» **What you need to do**: Across the material below, how many lines hold the word "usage"? Only the number should be given.

» **Entries shown**:
╔══

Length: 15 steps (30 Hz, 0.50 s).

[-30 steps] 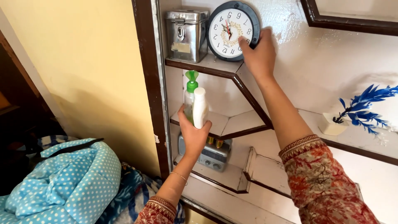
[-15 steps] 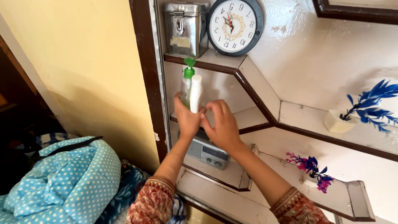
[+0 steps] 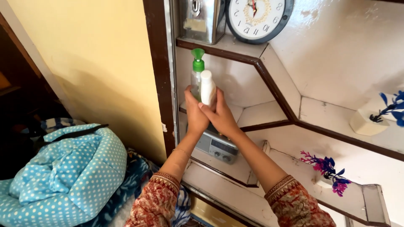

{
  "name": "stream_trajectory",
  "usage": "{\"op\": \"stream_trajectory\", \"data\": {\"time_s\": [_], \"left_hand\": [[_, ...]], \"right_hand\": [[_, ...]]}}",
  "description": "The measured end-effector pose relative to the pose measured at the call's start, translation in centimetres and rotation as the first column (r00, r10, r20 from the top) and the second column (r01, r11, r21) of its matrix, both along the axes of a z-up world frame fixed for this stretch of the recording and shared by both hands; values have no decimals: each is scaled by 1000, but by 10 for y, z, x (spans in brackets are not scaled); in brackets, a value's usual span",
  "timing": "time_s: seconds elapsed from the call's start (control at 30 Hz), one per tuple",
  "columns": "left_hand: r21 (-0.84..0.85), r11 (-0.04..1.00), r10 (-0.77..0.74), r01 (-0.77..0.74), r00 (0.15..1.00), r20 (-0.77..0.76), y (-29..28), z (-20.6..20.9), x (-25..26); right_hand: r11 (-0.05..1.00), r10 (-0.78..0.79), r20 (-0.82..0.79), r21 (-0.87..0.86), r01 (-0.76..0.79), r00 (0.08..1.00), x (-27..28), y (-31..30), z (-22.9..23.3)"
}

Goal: The person picks up a metal box and places it on a shelf, then moves a clock to a different shelf. They pick up bottles of lotion and other items, placing them on the shelf in an organized manner.

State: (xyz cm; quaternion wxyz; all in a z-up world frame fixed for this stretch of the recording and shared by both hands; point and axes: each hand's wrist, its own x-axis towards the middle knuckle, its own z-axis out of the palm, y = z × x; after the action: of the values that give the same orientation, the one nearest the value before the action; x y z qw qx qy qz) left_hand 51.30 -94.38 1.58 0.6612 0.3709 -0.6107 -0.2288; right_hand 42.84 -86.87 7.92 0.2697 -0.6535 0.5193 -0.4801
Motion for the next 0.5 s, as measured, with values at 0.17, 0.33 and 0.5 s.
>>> {"op": "stream_trajectory", "data": {"time_s": [0.17, 0.33, 0.5], "left_hand": [[8, 1000, 19, -20, 997, 69, 0, -14, 2], [3, 993, -116, 116, 989, 95, 16, 0, 17], [95, 971, -229, 219, 968, 104, 14, -2, 31]], "right_hand": [[992, -49, 22, 117, 46, 999, -3, -12, -16], [990, -83, 112, 120, 69, 990, 0, -28, -30], [1000, 7, 213, 5, -9, 977, 3, -37, -34]]}}
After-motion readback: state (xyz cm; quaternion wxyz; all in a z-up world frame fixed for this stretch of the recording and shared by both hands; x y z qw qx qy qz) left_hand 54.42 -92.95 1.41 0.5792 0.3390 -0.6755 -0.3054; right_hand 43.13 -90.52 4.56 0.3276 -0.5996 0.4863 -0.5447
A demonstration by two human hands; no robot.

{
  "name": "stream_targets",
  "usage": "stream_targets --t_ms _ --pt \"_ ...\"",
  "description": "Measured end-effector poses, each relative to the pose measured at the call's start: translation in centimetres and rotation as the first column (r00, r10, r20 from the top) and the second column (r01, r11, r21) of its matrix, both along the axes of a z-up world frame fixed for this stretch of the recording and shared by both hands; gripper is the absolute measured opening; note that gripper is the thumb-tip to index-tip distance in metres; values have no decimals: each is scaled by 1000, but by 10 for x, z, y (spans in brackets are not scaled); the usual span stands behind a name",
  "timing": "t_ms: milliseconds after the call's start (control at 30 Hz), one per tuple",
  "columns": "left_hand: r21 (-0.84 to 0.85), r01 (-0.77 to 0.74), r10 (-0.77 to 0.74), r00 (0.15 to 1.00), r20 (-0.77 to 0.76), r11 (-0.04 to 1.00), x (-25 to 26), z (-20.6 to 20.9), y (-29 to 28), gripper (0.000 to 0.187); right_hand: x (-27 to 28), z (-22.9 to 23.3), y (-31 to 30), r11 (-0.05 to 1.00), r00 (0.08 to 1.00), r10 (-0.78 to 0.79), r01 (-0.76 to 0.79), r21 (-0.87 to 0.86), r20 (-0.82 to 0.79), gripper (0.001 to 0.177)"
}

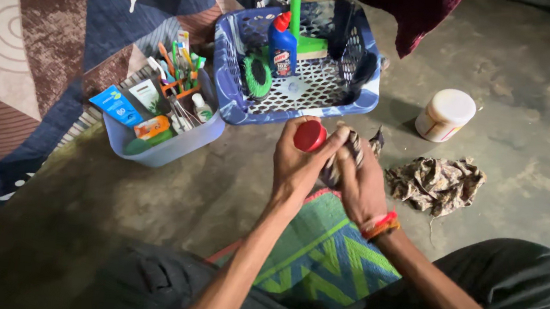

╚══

» **Result**: 2